October 1, 20205 yr 2 hours ago, Moria15 said: I also think that many problems with MSFS are, to some extent, almost self inflicted. (A good example here is the person ranting on the official forums This to me is the main problem. Folks ranting without providing any kind of useful information like dxdiag or the Windows Event Viewer. I was able to troubleshoot and fix a major CTD problem I had with MSFS 2020 simply by examining the relevant Event Viewer log, then copying and pasting the relevant info into Google. Got my solution in 2 seconds.

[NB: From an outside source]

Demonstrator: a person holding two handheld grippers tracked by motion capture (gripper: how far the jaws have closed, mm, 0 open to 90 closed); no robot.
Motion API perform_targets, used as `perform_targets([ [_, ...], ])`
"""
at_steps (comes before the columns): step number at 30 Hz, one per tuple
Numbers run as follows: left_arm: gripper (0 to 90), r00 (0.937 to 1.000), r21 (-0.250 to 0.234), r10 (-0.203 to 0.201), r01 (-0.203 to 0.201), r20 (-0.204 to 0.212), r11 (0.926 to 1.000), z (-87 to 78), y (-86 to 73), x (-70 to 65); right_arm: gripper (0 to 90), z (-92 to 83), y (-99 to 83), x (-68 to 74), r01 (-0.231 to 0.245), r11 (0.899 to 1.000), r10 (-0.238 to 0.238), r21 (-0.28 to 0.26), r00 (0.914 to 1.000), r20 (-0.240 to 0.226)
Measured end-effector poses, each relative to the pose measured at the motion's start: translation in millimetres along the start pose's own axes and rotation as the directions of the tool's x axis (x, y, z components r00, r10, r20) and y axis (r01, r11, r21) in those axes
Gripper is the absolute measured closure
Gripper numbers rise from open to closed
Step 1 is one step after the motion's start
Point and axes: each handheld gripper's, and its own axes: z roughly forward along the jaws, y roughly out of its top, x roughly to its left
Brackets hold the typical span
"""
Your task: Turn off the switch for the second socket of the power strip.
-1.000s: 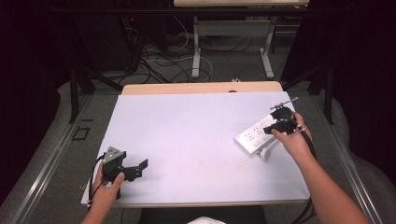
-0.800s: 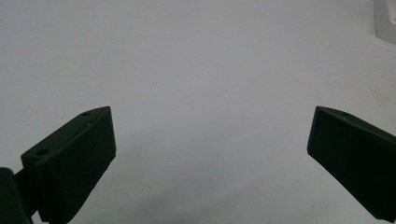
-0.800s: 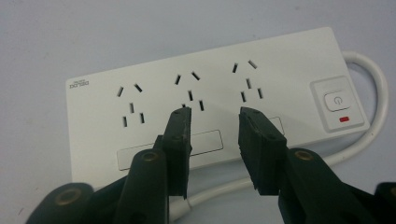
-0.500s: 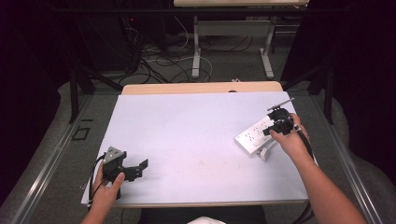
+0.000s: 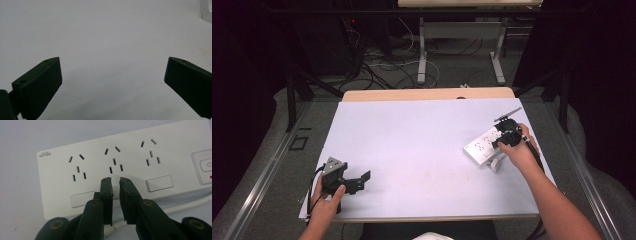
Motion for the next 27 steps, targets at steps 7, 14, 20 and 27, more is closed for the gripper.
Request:
perform_targets([
  [7, 1.5, 1.0000, 0.002, 0.001, -0.001, 0.001, 1.0000, 0.1, 0.0, -0.2, 83.3, 3.0, -0.3, 0.7, 0.004, 1.000, -0.004, 0.020, 1.0000, -0.007],
  [14, 1.5, 1.0000, 0.001, 0.001, -0.001, 0.001, 1.0000, 0.0, 0.0, -0.1, 84.3, 5.3, 0.0, 2.0, 0.014, 1.000, -0.014, 0.012, 0.9998, -0.012],
  [20, 1.5, 1.0000, 0.000, 0.002, -0.002, 0.000, 1.0000, 0.0, 0.0, 0.0, 86.3, 7.2, 0.9, 3.4, 0.022, 0.999, -0.023, 0.034, 0.9997, 0.001],
  [27, 1.5, 1.0000, -0.001, 0.003, -0.003, 0.000, 1.0000, 0.0, 0.0, 0.0, 89.1, 7.5, 0.7, 3.4, 0.044, 0.999, -0.044, 0.027, 0.9990, 0.009],
])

October 1, 20205 yr 8 hours ago, StoneDoor said: You'll find tips at startup in many programs, flight model options is the consequence if you want use of existent planes possible. The startup screen isn't anything like x-plane's. Err, yes it is. Jude BradleyBeech Baron: Uh, Tower, verify you want me to taxi in front of the 747?ATC: Yeah, it's OK. He's not hungry. X-Plane 12 and MSFS2020 🙂 System specs: Windows 11 Pro 64-bit, Ubuntu Linux 20.04 i7-13700KF Gigabyte Z790 RTX-4060-Ti , 32GB RAM 1X 2TB M2 for X-Plane 12, 1x256GB SSD for OS. 1TB drive MSFS2020
October 1, 20205 yr 9 hours ago, StoneDoor said: The startup screen isn't anything like x-plane's. The startup screen is missing! Bert
October 1, 20205 yr 10 hours ago, Jude Bradley said: It seems that Asobo is copying a lot from X-Plane Good! I used XP and p3d. Each sim had its particular strengths, and also its weaknesses that were often done better by the other sim. I often found myself wishing that one of them would steal ideas from the other. If we're seeing that kinda happen in MSFS, that's great. Edited October 1, 20205 yr by eslader Ryzen 7 7800X3D/B650 X AX | 5090 | 32gig | Win10 | Pimax Crystal Light
October 1, 20205 yr 10 hours ago, Moria15 said: I think it is obvious that FS2020 as a concept and as a piece of programming is absolutely huge, in fact larger than a lot of projects, including some in the business world. I think it is also obvious that there are so many variations in settings and options that trying to keep pace with all of them must be hugely frustrating to the people working on it and trying to replicate bugs and issues. I also think that many problems with MSFS are, to some extent, almost self inflicted. (A good example here is the person ranting on the official forums for 2 days solid about his A320 was uncontrollable, and when he calmed down enough to answer some basic questions, it was found that because of another forum post, he had set the flight model to legacy and switching it back to default modern, all his problems went away) It surprises me that from day 1, there hasn't been a tool with MSFS that is used by a Zendesk report automatically that is similar to the DxDiag report that lists your current settings / community folder addons / changes in files / computer settings such as Overclock or hyperthreading use / computer specs etc etc that is auto-attatched to your Zendesk report so that MS / Asobo can look at these and sort and search to find commonalities and other issues. The last time I worked in business on such a huge project, we had a similar tool and it was a game changer in finding and fixing bugs in the system as we could readilly identify not only the bug, but also what circumstances the bug was happening in. Just feel that this is something that might really help, especially in a project this large. Graham Such practice would be useful, smart, quick, elegant and classy.